Ah well, she was in general a nicer person than I. The conceit one inherits from a POV is perhaps only a small part of us, and not one that is measured by God in the fiery proof of our works.

Shaq

Well, I've liked the guy, a jollier sort of NBA player who seemed to take criticism and adversity in stride more than others.  But the excerpts from Shaq Uncut that I heard this morning are irritating, not merely because he has done stupid things - those can be endearing - but because even upon reflection he thinks that a middle-school attitude of physical intimidation to get his way is something to be proud of.  He crows about intimidating Phil Jax at practice, not with superior understanding, but just being big.

Ha ha.  Guess you showed him. Jerk.

Tuesday, November 01, 2011

Cain And Accusations

Mona Charen at NRO wonders whether Cain is being borked or is being evasive because there is something to this.  Her thoughts are here, and I have little to add.  Nor do I know much about the accusations and their likelihood of being true.

And that's a revealing limitation on my part.  I am very likely to make my decision about whether Cain is guilty on the basis of how he responds to the accusations, not any basis of examining the facts.  It's a shortcut we use a thousand times a year - does Jack seem to be lying?  A great timesaver.

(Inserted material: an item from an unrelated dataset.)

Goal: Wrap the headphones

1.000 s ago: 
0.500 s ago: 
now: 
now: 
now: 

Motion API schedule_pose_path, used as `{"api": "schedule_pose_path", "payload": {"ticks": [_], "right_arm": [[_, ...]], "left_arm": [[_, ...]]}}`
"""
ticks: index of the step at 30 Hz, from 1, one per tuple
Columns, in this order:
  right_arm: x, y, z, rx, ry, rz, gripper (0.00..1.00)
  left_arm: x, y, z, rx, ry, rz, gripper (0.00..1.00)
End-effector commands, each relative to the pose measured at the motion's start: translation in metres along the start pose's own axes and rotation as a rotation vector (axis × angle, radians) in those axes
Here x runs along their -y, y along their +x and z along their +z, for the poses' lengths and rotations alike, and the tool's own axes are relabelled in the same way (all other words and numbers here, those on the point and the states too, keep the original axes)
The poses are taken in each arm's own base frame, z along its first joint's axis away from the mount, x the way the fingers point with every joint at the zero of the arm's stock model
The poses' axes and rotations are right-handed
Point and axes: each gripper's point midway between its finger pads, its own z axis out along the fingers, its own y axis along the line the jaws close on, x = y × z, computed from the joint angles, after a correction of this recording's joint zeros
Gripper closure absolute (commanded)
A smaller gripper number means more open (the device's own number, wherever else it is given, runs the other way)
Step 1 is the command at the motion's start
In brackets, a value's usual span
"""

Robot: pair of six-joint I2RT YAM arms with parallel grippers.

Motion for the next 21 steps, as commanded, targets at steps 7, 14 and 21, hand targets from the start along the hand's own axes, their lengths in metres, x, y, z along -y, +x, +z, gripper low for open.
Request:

The weakness is rather apparent, though.  It's a good rule of thumb, but not a perfect one.  In particular, excellent liars exploit this human tendency by imitating innocent people, and distracting us with how terrible the accusers are.  Bill Clinton was exceptionally good at this.  He didn't act like a guilty person, and he didn't go over-the-top by trying to act like a completely innocent person.  He acted just like a person who was guilty of some small, unimportant thing, but outraged that people would accuse him of something large.  Of course he drove 6mph over the speed limit, but really...

Even after some large things turned out to be true.

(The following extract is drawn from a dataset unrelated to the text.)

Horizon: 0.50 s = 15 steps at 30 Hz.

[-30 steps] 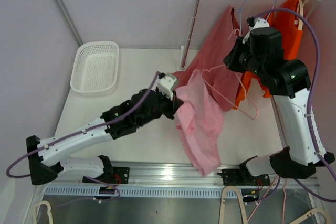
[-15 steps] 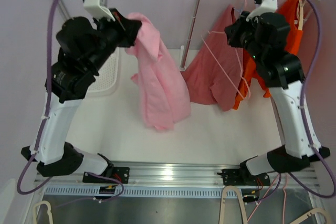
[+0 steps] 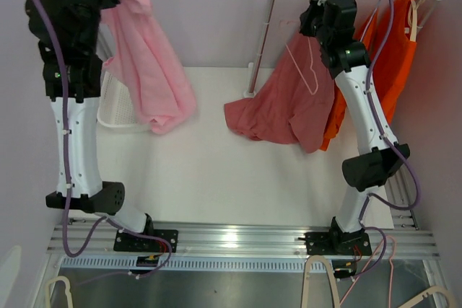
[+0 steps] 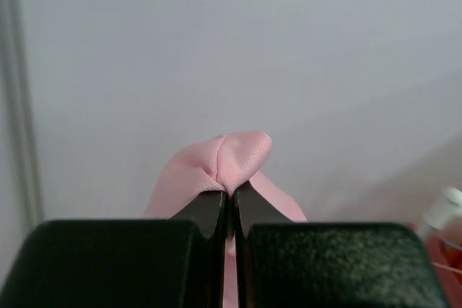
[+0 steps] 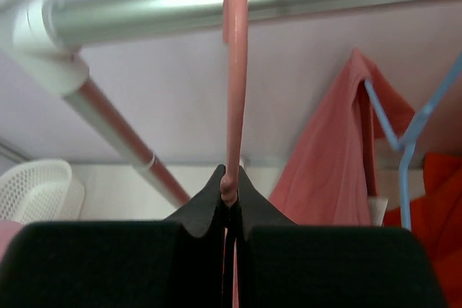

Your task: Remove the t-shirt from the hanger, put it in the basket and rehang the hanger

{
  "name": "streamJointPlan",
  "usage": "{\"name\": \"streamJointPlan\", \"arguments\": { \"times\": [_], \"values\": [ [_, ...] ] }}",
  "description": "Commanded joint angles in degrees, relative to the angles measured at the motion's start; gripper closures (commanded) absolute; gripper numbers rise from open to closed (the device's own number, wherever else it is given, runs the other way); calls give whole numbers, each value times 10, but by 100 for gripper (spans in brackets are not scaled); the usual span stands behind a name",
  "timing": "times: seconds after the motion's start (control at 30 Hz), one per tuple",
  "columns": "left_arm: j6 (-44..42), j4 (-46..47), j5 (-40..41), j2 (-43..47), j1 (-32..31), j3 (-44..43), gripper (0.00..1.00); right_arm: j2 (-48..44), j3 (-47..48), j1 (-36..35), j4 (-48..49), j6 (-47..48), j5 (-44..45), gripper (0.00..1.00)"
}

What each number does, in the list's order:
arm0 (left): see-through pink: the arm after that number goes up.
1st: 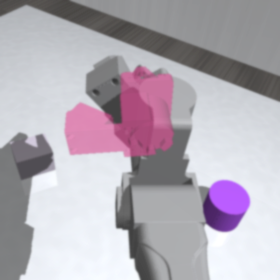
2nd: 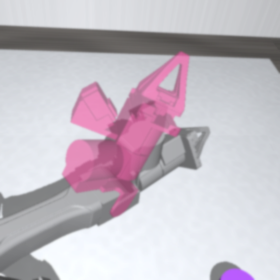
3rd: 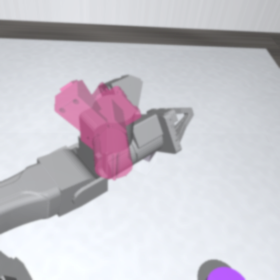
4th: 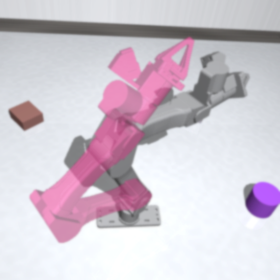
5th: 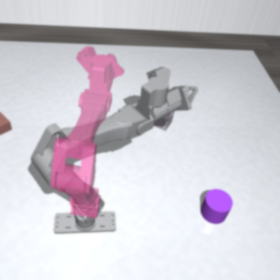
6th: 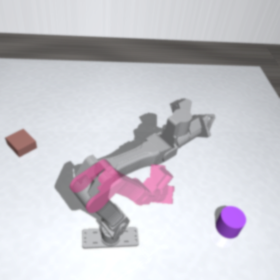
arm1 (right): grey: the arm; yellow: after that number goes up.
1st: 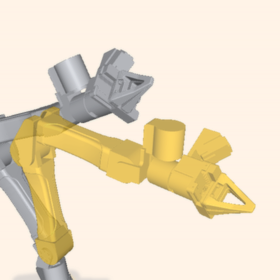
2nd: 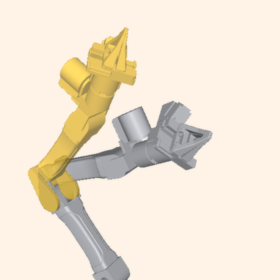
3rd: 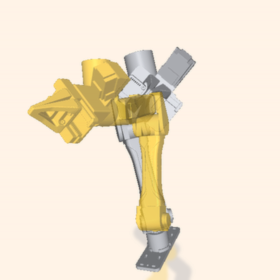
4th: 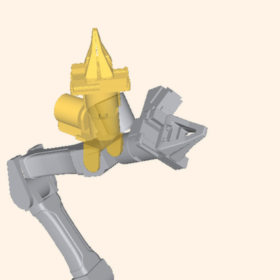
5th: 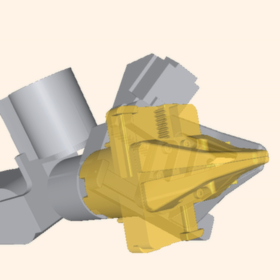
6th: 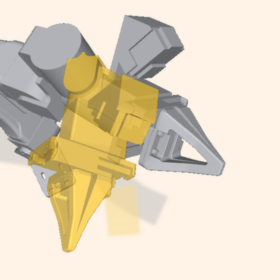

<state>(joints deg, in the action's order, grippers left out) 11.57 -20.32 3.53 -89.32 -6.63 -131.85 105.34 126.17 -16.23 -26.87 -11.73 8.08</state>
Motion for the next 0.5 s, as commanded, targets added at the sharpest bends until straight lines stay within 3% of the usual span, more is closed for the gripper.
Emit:
{"name": "streamJointPlan", "arguments": {
  "times": [0.0,0.07,0.23,0.33,0.47],
  "values": [
    [55,84,-62,6,90,-25,99,32,87,24,75,2,-26,100],
    [56,94,-78,-7,117,-19,99,61,124,30,65,0,-39,100],
    [104,117,-119,-30,188,-26,99,49,77,30,125,7,-54,100],
    [141,106,-138,-68,221,-61,99,72,110,33,103,11,-65,100],
    [156,108,-149,-76,225,-4,99,103,130,33,108,4,-93,100]
  ]
}}
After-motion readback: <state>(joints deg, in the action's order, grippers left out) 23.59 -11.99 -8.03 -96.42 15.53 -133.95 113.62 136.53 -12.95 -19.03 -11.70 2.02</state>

And now here I am, doing what I complained about others doing, because it's a timesaver.  I don't want to put in the energy to read up on this.

Sherlock

Here's the place that AC Doyle ran into trouble: more than one explanation can fit a fact. When Sherlock and Mycroft compare notes on the gentleman walking by in the street, they speak with definiteness that a particular gait can only come from having been at sea, and the only possible explanation for his carrying certain items is that he has children. Or, when Sherlock notes that a particular form of the letter "a" used declares the writer to be German, and of a certain height, it all ties together so nicely. The possibility that the man (or women) had a German schoolmaster who forced him to write that way, or that he reverted to that form because he slipped and had to make the accidental line into something, simply does not come up in the reasoning.

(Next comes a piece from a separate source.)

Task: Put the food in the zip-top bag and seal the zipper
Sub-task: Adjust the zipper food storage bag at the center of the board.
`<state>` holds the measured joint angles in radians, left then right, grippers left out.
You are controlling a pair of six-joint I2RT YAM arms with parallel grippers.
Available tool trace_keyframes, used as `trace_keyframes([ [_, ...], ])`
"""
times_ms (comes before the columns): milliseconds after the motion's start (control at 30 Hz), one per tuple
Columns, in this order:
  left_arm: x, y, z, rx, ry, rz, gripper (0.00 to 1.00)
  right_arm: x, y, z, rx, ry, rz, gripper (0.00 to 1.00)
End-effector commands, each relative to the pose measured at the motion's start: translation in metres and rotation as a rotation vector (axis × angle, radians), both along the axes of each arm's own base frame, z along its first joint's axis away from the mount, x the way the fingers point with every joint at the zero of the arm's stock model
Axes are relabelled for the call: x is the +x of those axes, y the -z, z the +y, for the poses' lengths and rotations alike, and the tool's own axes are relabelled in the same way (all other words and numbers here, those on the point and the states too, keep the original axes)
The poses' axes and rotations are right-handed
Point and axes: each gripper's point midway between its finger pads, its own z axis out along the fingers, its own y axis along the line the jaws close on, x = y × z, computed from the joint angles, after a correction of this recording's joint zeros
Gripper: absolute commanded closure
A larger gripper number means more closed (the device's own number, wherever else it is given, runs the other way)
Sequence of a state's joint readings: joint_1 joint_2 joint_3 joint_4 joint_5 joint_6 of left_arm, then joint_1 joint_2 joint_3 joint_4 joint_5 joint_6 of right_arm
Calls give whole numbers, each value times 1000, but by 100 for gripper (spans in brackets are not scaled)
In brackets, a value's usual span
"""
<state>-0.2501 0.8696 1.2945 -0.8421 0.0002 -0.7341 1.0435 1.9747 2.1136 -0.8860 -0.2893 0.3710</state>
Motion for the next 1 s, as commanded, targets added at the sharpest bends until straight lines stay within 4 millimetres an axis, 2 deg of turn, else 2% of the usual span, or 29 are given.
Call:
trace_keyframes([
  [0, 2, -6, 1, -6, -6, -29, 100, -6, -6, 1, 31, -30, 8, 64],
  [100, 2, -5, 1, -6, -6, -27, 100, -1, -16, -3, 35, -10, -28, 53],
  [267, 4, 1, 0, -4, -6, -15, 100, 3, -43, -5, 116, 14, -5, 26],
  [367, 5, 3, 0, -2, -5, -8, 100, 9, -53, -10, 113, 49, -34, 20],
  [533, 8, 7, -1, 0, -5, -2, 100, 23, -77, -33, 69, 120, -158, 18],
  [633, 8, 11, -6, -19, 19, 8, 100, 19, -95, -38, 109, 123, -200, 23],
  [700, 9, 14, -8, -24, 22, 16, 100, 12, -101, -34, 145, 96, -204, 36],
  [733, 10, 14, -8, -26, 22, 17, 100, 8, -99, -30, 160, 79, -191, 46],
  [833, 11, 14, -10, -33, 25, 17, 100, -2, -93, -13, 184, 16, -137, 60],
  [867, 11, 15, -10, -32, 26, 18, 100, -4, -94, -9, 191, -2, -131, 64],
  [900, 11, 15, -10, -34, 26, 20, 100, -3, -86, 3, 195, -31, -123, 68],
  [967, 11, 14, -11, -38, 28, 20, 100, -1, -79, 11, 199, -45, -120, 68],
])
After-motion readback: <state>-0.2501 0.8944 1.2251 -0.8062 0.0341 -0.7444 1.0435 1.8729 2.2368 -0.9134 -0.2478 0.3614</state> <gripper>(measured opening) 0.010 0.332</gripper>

It is a comforting fiction, that we can read a set of clues which point us to a single answer, but real life isn't like that. All evidence is ambiguous and could point in several directions. It is the accumulation that points us in a direction.

It stems from our preference for resolved narrative. Reading a story of a woman who had an unhappy childhood and difficult life for 75 years, who found love, or meaning, or acceptance over the last five years of her life strikes us as a good life. It's a good story; it would make a good movie; therefore, it is a good life. The woman who has 75 wonderful years but ends it being sick or lonely the last five years seems to be a sad story, and a sad life. Funny thing. We rather think that even when it's our own life we are talking about. The drive for resolution is powerful. But if you had to choose going in which scenario you wanted, most of us would take the one with the good 75 and endure the lousy 5 as a small offset.

In mentioning The Moth, and relating it to testimony Sunday, I saw this same phenomenon. We insist that our life be understood as some sort of story, that it is going somewhere. Some of us feel at some deep level that belief in God necessitates belief in a narrative or trajectory of our lives, which we are tasked with discovering and enacting. I don't know that this is actually true - we just think it. Jesus's command not to be concerned for the morrow or what we should wear, but to let the day's trouble be sufficient unto itself, would likely speak against that interpretation.